- TO DO
Please restate each line of the material word for word and omit any pictures.

[Opening GIVEN MATERIAL section]

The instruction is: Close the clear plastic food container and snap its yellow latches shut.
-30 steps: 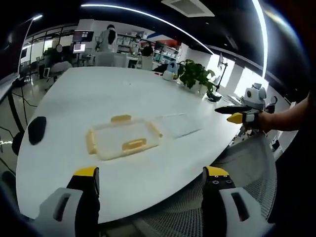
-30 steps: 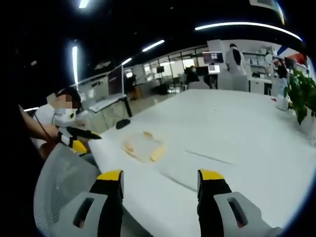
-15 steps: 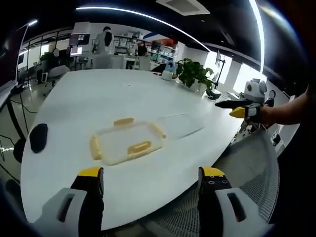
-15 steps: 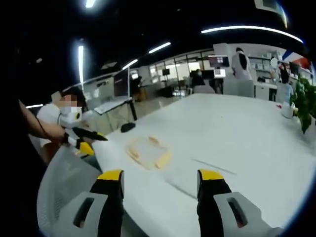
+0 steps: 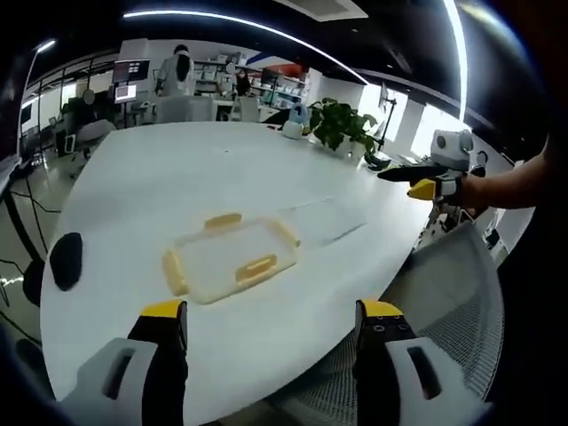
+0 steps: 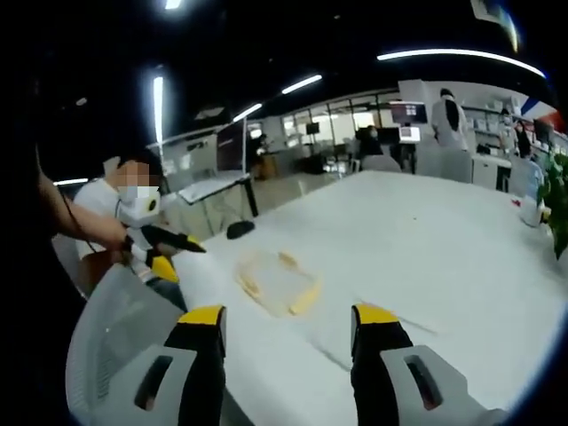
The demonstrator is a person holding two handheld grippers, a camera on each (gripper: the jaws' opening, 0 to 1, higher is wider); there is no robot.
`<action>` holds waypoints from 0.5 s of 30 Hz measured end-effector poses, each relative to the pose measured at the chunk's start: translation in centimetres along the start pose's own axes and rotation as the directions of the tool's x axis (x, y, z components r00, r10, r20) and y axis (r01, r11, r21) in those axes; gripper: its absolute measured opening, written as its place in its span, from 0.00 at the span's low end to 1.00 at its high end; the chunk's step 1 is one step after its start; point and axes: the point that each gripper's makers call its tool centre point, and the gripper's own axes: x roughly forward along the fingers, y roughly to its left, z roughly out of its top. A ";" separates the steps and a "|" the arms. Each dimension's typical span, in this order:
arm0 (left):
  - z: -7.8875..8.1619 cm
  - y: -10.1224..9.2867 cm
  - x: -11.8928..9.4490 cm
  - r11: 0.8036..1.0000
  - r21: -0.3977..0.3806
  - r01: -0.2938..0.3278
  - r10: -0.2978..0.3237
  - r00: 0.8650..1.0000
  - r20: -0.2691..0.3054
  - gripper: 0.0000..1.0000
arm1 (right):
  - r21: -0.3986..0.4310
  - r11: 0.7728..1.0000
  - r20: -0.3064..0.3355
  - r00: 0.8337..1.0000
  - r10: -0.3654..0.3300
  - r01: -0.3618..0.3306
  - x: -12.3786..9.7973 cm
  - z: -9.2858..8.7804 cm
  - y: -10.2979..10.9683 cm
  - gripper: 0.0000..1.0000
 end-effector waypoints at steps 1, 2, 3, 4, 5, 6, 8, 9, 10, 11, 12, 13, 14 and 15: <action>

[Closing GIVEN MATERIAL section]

- RESULT OF THIS EXERCISE
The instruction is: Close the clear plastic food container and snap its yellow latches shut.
-30 steps: 
-30 steps: 
-15 steps: 
-15 steps: 
+0 steps: 
+0 steps: 
The demonstrator is a person holding two handheld grippers, a camera on each (gripper: the jaws' opening, 0 to 1, higher is wider); there is no robot.
`<action>` holds waypoints from 0.5 s of 30 Hz measured end-effector poses, each relative to the pose measured at the chunk's start: translation in centimetres along the start pose's own axes and rotation as the directions of the tool's x axis (x, y, z components r00, r10, r20) and y axis (r01, r11, r21) in those axes; gripper: its absolute measured opening, written as its place in its span, from 0.00 at the span's low end to 1.00 at its high end; the chunk's step 1 is one step after its start; point and axes: the point that each gripper's makers call its tool centre point, and the gripper's own axes: x roughly forward along the fingers, y roughly to its left, z roughly out of its top. A ";" separates the steps and a "|" the arms. Each dimension's typical span, in this order:
arm0 (left):
  - z: -7.8875..8.1619 cm
  - y: -10.1224..9.2867 cm
  - x: -11.8928..9.4490 cm
  - r11: 0.8036..1.0000
  - r21: -0.3977..0.3806
  - r01: -0.2938..0.3278
  - r10: -0.2978..0.3237
  - r00: 0.8650..1.0000
  - r20: -0.2691..0.3054
  - gripper: 0.0000..1.0000
arm1 (right):
  - r21: -0.3986..0.4310
  - r11: 0.7728..1.0000
  - r20: -0.3064..0.3355
  - r00: 0.8337..1.0000
  - r10: -0.3654..0.3300
  - r01: -0.3618..0.3306
  - x: -12.3786..9.7973 cm
  - z: -9.2858..8.7804 cm
  - y: -10.2979..10.9683 cm
  - gripper: 0.0000..1.0000
 end-effector waypoints at steps 1, 2, 3, 4, 5, 6, 8, 9, 10, 11, 12, 13, 14 and 15: <action>

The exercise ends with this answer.